Task to complete: The entries below contain a line with "<point>405,30</point>" and a line with "<point>345,325</point>". Retype exactly everything from the first down to the second, both included, and nothing else.

Data provided:
--------

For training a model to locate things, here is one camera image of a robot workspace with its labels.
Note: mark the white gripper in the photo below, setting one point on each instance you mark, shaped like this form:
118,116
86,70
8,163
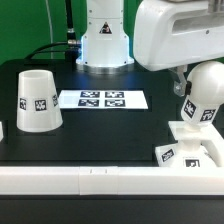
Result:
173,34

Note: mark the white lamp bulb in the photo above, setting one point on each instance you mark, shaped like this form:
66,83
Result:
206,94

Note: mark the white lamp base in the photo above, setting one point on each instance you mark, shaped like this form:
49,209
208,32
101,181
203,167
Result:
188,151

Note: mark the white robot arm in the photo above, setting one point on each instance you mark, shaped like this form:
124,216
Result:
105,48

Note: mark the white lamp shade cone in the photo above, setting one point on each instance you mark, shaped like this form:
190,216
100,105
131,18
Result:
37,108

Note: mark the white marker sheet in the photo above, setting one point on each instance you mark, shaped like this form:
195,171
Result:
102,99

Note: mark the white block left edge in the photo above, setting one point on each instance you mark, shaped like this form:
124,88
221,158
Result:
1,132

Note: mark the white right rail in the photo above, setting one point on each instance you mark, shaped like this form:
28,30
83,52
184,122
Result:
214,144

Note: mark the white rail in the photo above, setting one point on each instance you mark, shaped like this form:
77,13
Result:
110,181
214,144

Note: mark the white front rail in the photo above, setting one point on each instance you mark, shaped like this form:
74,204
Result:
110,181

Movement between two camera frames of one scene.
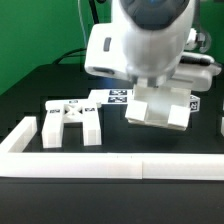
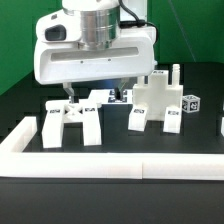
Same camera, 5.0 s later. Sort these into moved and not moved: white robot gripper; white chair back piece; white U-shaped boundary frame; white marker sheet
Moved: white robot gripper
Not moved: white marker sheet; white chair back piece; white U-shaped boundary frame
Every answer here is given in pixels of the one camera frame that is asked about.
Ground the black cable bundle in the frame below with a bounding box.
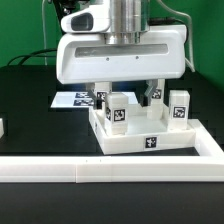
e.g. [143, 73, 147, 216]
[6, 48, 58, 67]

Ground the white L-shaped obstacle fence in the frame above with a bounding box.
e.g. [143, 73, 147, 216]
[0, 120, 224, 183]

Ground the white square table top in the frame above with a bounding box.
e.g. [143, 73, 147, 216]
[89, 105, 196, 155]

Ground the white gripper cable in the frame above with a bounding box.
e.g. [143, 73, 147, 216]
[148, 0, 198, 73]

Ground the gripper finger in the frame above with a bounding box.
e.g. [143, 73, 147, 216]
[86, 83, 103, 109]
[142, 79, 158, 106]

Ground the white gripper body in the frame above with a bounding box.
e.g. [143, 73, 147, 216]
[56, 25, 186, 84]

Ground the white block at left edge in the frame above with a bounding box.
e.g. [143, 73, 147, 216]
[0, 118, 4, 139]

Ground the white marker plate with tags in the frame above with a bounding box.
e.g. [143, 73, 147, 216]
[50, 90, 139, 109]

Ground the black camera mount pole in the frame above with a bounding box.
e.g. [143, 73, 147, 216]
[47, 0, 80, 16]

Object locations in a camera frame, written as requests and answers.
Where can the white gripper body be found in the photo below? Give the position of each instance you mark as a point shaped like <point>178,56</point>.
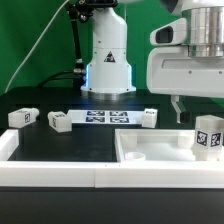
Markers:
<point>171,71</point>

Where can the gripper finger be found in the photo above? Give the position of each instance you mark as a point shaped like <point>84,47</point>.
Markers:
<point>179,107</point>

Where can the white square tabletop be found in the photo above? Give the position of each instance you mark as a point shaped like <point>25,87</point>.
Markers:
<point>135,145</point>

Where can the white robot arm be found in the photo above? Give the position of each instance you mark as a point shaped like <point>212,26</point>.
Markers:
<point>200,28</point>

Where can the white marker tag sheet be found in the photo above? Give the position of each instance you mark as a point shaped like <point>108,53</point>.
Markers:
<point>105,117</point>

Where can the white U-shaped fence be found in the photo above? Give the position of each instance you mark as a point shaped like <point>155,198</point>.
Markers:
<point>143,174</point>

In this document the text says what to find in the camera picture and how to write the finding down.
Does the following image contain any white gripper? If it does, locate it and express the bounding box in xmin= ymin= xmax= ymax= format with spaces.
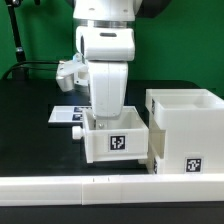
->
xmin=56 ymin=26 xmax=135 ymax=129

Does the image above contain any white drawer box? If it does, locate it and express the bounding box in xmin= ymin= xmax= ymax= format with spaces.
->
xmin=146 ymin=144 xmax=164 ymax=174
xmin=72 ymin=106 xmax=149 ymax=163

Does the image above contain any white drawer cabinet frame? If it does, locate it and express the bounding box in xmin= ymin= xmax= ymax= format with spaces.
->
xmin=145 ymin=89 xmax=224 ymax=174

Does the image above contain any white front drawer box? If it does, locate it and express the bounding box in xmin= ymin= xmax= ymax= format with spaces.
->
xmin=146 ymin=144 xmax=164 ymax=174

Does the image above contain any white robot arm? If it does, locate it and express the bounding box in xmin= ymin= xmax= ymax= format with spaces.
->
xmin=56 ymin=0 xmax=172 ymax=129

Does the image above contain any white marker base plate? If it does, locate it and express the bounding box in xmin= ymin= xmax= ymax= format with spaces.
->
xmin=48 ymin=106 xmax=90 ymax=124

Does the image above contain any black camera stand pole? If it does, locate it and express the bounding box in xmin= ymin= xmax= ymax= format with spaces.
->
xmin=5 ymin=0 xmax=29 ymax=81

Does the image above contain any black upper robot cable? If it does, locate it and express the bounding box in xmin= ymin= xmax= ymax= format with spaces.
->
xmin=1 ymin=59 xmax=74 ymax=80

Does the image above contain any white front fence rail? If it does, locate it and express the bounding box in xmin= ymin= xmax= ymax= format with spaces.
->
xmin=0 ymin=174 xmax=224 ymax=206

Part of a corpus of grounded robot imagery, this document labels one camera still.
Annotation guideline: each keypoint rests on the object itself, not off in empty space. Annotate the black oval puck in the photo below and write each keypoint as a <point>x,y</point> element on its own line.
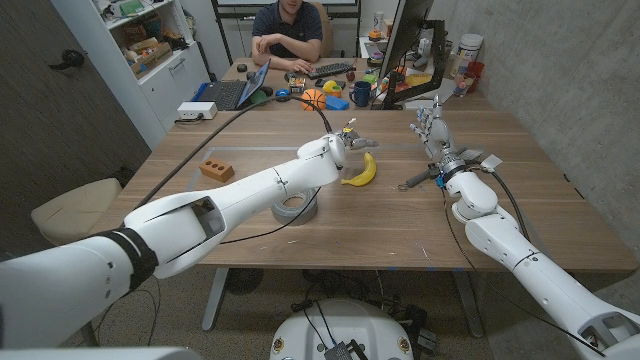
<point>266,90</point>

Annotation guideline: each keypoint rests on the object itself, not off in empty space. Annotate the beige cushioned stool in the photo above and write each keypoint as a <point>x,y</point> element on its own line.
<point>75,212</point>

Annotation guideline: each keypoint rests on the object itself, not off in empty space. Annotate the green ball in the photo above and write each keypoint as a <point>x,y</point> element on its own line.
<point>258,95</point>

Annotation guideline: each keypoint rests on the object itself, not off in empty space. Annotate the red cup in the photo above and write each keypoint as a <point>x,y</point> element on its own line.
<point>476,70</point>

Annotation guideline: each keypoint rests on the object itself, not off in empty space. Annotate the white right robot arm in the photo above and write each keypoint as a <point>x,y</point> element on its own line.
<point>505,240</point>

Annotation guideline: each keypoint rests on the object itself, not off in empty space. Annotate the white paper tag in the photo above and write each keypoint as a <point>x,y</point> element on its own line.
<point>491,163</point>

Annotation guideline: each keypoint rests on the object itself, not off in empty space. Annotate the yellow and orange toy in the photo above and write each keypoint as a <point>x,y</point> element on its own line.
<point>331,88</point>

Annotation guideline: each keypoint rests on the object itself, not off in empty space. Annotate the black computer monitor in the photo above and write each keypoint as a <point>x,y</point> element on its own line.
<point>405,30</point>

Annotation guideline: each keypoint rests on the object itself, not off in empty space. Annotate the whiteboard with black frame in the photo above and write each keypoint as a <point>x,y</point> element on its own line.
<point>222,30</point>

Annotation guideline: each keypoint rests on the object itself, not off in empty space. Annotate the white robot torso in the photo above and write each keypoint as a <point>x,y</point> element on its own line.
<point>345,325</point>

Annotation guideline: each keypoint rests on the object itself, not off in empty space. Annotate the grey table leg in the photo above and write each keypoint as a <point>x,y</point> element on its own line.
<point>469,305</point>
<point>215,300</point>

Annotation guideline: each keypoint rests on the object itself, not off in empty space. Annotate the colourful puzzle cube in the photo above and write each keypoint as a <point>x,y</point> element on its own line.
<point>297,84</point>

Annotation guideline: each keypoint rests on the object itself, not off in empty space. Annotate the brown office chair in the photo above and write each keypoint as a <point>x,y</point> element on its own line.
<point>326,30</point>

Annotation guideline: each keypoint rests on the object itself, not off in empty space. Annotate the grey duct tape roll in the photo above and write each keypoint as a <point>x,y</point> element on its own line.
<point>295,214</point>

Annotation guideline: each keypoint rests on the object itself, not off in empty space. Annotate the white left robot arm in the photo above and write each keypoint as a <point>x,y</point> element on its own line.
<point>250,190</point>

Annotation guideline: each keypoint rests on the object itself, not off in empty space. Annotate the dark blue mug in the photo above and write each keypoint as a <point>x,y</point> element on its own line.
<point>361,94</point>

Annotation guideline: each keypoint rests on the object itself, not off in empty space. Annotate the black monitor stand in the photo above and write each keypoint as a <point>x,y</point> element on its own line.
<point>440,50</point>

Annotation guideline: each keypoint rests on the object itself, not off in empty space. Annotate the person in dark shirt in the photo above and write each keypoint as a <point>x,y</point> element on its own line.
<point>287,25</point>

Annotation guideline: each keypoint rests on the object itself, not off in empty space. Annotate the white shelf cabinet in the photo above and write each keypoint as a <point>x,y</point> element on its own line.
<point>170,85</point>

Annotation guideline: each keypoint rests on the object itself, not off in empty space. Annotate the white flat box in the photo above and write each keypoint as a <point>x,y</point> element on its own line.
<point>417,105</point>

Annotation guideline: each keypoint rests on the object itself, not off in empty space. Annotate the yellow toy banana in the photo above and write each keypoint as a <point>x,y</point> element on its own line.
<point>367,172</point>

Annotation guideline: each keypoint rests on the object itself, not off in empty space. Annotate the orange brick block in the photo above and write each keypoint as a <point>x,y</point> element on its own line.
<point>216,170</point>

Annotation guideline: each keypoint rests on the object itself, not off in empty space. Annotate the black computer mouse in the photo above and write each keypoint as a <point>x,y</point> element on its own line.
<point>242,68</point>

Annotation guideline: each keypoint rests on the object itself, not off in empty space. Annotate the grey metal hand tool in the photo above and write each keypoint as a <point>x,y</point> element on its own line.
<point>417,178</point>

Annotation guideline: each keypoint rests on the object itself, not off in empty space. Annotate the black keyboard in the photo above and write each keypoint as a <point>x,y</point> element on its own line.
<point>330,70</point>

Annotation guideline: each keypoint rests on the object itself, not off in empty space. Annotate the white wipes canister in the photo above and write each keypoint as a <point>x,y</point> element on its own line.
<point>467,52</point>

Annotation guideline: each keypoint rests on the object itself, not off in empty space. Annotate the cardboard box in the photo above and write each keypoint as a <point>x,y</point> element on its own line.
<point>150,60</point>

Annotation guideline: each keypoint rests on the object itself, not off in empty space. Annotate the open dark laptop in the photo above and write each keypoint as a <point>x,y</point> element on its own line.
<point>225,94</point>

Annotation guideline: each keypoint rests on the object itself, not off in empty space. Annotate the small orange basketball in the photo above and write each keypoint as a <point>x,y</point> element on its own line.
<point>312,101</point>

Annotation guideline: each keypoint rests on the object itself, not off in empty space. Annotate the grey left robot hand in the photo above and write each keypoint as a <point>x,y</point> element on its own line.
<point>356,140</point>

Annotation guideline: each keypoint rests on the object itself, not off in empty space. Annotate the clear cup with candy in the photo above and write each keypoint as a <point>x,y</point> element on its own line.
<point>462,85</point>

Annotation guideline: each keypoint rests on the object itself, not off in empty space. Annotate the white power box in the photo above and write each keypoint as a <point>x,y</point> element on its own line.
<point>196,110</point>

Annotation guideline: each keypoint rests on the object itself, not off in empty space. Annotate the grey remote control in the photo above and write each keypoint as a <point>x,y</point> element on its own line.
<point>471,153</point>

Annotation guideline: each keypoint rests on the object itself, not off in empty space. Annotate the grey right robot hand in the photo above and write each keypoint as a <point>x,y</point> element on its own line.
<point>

--------

Written reply:
<point>405,30</point>

Annotation guideline: each keypoint rests on the object itself, not off in empty space. Annotate the whiteboard with black frame in the photo above and write each keypoint as a <point>x,y</point> element on its own line.
<point>222,30</point>

Annotation guideline: each keypoint rests on the object itself, not off in empty space. Annotate the white robot torso in the photo above and write each keypoint as a <point>x,y</point> element on its own line.
<point>345,325</point>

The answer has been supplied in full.